Today I am wistfully wishing that younger ones WOULD listen and think and engage their brains before acting!
I observe that younger men do not want to hear the advice that older men can give them. They translate it as interfering, being "know-it-all".... and they reject it without consideration. This is so very foolish.
I know that there were times when I was younger that I would ignore advice given freely to me from people who have trodden the path I am on before me, so this angst does not come from arrogance. I wish I had listened to some of the stuff I was told...but I do understand that some things just have to be experienced for oneself. However I am also glad that I listened and took in the great advice I was given too, more often than not. I have such strong and powerful memories of calling my Father in the UK in the middle of his night, waking him up, apologising, and saying "I wouldn't be calling if I did not need, really need, to hear your input right now." He would always wake himself up, collect his thoughts, listen, consider the information and then using the decades of experience of life he had, he would say to me "well this is what I would do if I was in your situation".... and he would give me options... and I would listen to his reasoning.
I benefitted from this so much. I didn't always do what he reasoned was the right way to bring the question to a conclusion, but I benefitted from the input and found a way that suited my need.

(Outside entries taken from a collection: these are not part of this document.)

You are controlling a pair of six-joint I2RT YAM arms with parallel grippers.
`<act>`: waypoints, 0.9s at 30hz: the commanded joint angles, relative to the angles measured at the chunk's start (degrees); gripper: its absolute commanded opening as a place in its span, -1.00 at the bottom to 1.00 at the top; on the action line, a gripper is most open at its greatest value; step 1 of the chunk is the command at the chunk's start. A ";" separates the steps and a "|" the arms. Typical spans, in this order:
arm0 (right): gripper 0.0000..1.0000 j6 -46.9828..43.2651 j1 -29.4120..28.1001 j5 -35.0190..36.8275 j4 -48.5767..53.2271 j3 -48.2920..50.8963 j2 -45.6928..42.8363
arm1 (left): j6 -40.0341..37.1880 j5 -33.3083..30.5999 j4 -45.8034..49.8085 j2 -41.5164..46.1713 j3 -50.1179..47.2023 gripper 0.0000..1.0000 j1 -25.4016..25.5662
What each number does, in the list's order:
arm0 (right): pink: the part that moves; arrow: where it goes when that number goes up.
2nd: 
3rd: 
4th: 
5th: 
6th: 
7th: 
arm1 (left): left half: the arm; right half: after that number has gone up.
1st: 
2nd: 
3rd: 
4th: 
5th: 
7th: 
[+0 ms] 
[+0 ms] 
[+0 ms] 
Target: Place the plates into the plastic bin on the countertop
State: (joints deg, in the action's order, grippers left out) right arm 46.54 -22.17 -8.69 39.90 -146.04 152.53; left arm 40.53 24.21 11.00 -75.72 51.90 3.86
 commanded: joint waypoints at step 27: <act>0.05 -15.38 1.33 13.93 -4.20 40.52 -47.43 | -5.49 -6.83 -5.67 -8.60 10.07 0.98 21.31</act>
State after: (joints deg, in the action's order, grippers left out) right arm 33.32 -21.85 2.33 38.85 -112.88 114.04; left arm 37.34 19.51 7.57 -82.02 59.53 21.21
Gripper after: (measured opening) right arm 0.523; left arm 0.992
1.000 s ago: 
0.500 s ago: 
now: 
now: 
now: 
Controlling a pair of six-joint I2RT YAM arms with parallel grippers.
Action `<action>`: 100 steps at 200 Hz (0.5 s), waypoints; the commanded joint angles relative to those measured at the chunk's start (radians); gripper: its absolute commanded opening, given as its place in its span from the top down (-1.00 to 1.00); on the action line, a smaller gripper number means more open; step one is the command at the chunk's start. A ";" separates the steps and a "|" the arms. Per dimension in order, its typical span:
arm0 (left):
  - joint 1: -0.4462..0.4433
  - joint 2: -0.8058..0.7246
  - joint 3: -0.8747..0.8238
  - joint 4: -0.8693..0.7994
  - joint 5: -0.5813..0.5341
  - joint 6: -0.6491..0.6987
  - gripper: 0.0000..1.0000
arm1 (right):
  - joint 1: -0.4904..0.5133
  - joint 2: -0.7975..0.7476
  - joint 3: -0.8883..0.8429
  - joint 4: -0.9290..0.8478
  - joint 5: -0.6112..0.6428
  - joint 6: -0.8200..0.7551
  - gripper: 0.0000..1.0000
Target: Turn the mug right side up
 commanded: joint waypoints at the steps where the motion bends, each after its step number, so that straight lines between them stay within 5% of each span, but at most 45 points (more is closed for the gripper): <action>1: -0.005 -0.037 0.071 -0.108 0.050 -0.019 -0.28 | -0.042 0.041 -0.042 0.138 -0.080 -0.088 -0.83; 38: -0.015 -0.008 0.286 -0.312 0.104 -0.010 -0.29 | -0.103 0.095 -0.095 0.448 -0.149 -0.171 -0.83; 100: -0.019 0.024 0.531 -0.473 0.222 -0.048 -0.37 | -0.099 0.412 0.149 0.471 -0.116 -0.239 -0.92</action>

Sometimes his perspective saved me a lot of grief, a lot of money and a lot of time. I sadly no longer have my Father to do this with, but I do have sons of my own, and they are making some foolish decisions and don't want to hear the old man's input. That is sad because they are making mistakes that they are doomed to continue repeating if they do not learn. The sooner they gain perspective, the less serious and the less expensive their errors in judgement may be.
I don't know everything, even though they think I think I do.....but I do have perspective, and if I cannot immediately add any value to the situation, I am man enough, courtesy of my Grandfather and Father, to say so but still offer to listen, watch and apply my understanding to what is presented, in the hope that it may illuminate the scene just a little.
I think that at times we give younger men too much rope too early. Sometimes they fly with it and sometimes they hang themselves. I was given huge amounts of rope very early, and flew a lot, but sure spent a lot of time dangling too. Oh how I wish I had had the wisdom to know when I was walking off a cliff when I thought I was taking a stroll in the park. Some pain and suffering may have been alleviated and by having a good point of departure, I may have made better of things than was the fact.
I have just had to look at a situation and the reality that one young man didn't want to know and has made a seriously expensive mistake which will resonate down the way for some time. Its sad and was totally avoidable if before doing it for the first time he had asked about it and learned a bit about the process he was considering embarking upon. However, it is not my place to force a rescue. He is grown up and in theory self responsible. He has a partner and is planning a life. He has to grow to become a parent and he has to be allowed to learn from his expensive and foolish mistakes. I have to be sitting on the sidelines, my mouth closed, aware of the situation and be prepared to act later, not in an "I told you so" way, but to to keep things on an even keel. I think it will still be seen as "I told you so" and if indeed it is, that will be because he has seen the foolishness of what was done.
Why does it always have to be this way?